## Work request
Please reproduce the data below exactly, from the first line to the last.
Data to process section start
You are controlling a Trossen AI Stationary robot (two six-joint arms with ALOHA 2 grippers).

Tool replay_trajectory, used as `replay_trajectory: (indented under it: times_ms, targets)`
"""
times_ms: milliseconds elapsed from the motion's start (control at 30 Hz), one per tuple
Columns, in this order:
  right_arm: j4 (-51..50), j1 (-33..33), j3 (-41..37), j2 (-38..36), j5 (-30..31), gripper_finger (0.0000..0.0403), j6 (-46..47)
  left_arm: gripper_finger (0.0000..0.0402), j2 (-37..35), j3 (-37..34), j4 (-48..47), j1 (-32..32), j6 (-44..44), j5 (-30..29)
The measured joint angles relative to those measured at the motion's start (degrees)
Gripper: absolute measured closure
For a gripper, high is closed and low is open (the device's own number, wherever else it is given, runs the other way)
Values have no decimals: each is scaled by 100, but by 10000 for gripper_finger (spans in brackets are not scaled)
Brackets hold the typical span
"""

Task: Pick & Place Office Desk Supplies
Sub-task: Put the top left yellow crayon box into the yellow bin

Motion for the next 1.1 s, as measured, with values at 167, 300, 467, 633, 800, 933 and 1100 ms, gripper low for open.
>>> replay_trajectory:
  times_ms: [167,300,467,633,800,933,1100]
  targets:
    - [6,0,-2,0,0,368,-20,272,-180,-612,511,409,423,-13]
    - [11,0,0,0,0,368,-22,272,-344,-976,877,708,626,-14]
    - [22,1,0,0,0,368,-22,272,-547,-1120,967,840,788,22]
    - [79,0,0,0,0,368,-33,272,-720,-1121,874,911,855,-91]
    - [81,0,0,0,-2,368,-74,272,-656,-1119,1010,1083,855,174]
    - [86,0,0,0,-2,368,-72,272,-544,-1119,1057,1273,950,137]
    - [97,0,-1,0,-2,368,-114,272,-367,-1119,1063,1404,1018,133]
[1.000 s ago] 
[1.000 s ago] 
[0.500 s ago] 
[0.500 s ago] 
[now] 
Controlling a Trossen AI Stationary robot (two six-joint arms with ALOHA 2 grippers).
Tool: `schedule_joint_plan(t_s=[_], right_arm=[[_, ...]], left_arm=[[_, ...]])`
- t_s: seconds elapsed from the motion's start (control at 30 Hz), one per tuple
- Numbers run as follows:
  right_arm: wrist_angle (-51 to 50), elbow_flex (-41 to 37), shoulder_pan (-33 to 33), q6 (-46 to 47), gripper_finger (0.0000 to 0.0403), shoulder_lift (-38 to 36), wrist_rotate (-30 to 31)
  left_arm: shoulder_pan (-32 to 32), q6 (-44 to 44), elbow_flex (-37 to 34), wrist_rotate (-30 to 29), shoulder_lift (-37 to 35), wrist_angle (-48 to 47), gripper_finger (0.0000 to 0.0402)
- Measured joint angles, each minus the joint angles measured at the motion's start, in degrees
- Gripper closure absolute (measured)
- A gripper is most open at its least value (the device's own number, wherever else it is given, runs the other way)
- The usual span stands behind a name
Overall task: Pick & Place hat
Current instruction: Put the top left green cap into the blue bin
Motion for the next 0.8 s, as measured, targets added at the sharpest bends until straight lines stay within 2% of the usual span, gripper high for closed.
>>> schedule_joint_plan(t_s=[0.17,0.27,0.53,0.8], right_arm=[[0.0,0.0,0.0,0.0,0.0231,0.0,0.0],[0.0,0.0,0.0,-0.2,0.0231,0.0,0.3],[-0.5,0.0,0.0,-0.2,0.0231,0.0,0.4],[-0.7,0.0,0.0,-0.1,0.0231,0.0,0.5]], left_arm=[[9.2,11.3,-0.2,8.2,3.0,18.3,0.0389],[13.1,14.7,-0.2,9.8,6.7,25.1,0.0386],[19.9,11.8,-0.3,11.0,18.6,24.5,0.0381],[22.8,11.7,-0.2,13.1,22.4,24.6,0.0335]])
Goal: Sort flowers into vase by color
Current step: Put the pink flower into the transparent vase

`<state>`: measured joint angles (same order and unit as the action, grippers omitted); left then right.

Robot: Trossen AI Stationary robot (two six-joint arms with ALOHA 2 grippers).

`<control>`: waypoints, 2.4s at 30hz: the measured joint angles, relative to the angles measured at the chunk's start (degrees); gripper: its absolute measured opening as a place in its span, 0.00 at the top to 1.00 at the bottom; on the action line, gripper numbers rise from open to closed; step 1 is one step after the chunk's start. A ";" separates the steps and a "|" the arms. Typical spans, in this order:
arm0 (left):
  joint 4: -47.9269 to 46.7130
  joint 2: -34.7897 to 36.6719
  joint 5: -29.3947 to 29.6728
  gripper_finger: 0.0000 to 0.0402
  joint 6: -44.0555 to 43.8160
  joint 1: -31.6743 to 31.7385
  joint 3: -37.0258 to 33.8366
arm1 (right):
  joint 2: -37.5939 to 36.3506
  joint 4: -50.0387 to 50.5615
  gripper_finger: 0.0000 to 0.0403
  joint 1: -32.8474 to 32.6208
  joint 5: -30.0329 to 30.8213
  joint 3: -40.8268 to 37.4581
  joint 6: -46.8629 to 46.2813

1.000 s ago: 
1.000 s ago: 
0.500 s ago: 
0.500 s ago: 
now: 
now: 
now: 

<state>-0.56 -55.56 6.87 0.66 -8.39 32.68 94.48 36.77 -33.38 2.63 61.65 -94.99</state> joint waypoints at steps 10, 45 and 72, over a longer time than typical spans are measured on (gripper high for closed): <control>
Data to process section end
## Written answer
You are controlling a Trossen AI Stationary robot (two six-joint arms with ALOHA 2 grippers).

Tool replay_trajectory, used as `replay_trajectory: (indented under it: times_ms, targets)`
"""
times_ms: milliseconds elapsed from the motion's start (control at 30 Hz), one per tuple
Columns, in this order:
  right_arm: j4 (-51..50), j1 (-33..33), j3 (-41..37), j2 (-38..36), j5 (-30..31), gripper_finger (0.0000..0.0403), j6 (-46..47)
  left_arm: gripper_finger (0.0000..0.0402), j2 (-37..35), j3 (-37..34), j4 (-48..47), j1 (-32..32), j6 (-44..44), j5 (-30..29)
The measured joint angles relative to those measured at the motion's start (degrees)
Gripper: absolute measured closure
For a gripper, high is closed and low is open (the device's own number, wherever else it is given, runs the other way)
Values have no decimals: each is scaled by 100, but by 10000 for gripper_finger (spans in brackets are not scaled)
Brackets hold the typical span
"""

Task: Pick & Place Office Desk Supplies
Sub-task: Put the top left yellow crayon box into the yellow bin

Motion for the next 1.1 s, as measured, with values at 167, 300, 467, 633, 800, 933 and 1100 ms, gripper low for open.
>>> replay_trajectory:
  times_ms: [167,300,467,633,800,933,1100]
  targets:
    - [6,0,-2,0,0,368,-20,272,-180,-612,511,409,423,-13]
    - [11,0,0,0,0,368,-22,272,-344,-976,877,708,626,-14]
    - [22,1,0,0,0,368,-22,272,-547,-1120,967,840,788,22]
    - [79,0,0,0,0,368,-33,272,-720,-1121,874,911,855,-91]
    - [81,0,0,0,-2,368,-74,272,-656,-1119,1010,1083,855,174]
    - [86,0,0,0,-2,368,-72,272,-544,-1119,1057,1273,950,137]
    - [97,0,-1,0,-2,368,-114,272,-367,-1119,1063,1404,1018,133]
[1.000 s ago] 
[1.000 s ago] 
[0.500 s ago] 
[0.500 s ago] 
[now] 
Controlling a Trossen AI Stationary robot (two six-joint arms with ALOHA 2 grippers).
Tool: `schedule_joint_plan(t_s=[_], right_arm=[[_, ...]], left_arm=[[_, ...]])`
- t_s: seconds elapsed from the motion's start (control at 30 Hz), one per tuple
- Numbers run as follows:
  right_arm: wrist_angle (-51 to 50), elbow_flex (-41 to 37), shoulder_pan (-33 to 33), q6 (-46 to 47), gripper_finger (0.0000 to 0.0403), shoulder_lift (-38 to 36), wrist_rotate (-30 to 31)
  left_arm: shoulder_pan (-32 to 32), q6 (-44 to 44), elbow_flex (-37 to 34), wrist_rotate (-30 to 29), shoulder_lift (-37 to 35), wrist_angle (-48 to 47), gripper_finger (0.0000 to 0.0402)
- Measured joint angles, each minus the joint angles measured at the motion's start, in degrees
- Gripper closure absolute (measured)
- A gripper is most open at its least value (the device's own number, wherever else it is given, runs the other way)
- The usual span stands behind a name
Overall task: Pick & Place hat
Current instruction: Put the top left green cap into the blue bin
Motion for the next 0.8 s, as measured, targets added at the sharpest bends until straight lines stay within 2% of the usual span, gripper high for closed.
>>> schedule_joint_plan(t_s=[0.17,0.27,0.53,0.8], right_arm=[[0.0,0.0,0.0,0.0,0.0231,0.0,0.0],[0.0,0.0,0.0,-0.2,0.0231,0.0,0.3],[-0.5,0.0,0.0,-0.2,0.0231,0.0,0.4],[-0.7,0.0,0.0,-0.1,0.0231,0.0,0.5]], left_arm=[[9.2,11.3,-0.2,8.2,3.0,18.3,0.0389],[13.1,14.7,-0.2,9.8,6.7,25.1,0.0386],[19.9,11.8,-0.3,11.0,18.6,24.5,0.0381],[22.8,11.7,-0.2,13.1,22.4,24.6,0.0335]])
Goal: Sort flowers into vase by color
Current step: Put the pink flower into the transparent vase

`<state>`: measured joint angles (same order and unit as the action, grippers omitted); left then right.

Robot: Trossen AI Stationary robot (two six-joint arms with ALOHA 2 grippers).

`<control>`: waypoints, 2.4s at 30hz: the measured joint angles, relative to the angles measured at the chunk's start (degrees); gripper: its absolute measured opening as a place in its span, 0.00 at the top to 1.00 at the bottom; on the action line, gripper numbers rise from open to closed; step 1 is one step after the chunk's start. A ";" separates the steps and a "|" the arms. Typical spans, in this order:
arm0 (left):
  joint 4: -47.9269 to 46.7130
  joint 2: -34.7897 to 36.6719
  joint 5: -29.3947 to 29.6728
  gripper_finger: 0.0000 to 0.0402
  joint 6: -44.0555 to 43.8160
  joint 1: -31.6743 to 31.7385
  joint 3: -37.0258 to 33.8366
arm1 (right):
  joint 2: -37.5939 to 36.3506
  joint 4: -50.0387 to 50.5615
  gripper_finger: 0.0000 to 0.0403
  joint 1: -32.8474 to 32.6208
  joint 5: -30.0329 to 30.8213
  joint 3: -40.8268 to 37.4581
  joint 6: -46.8629 to 46.2813

1.000 s ago: 
1.000 s ago: 
0.500 s ago: 
0.500 s ago: 
now: 
now: 
now: 

<state>-0.56 -55.56 6.87 0.66 -8.39 32.68 94.48 36.77 -33.38 2.63 61.65 -94.99</state> joint waypoints at steps 10, 45 and 72, over a longer time than typical spans are measured on (gripper high for closed): <control>

That is the entire output.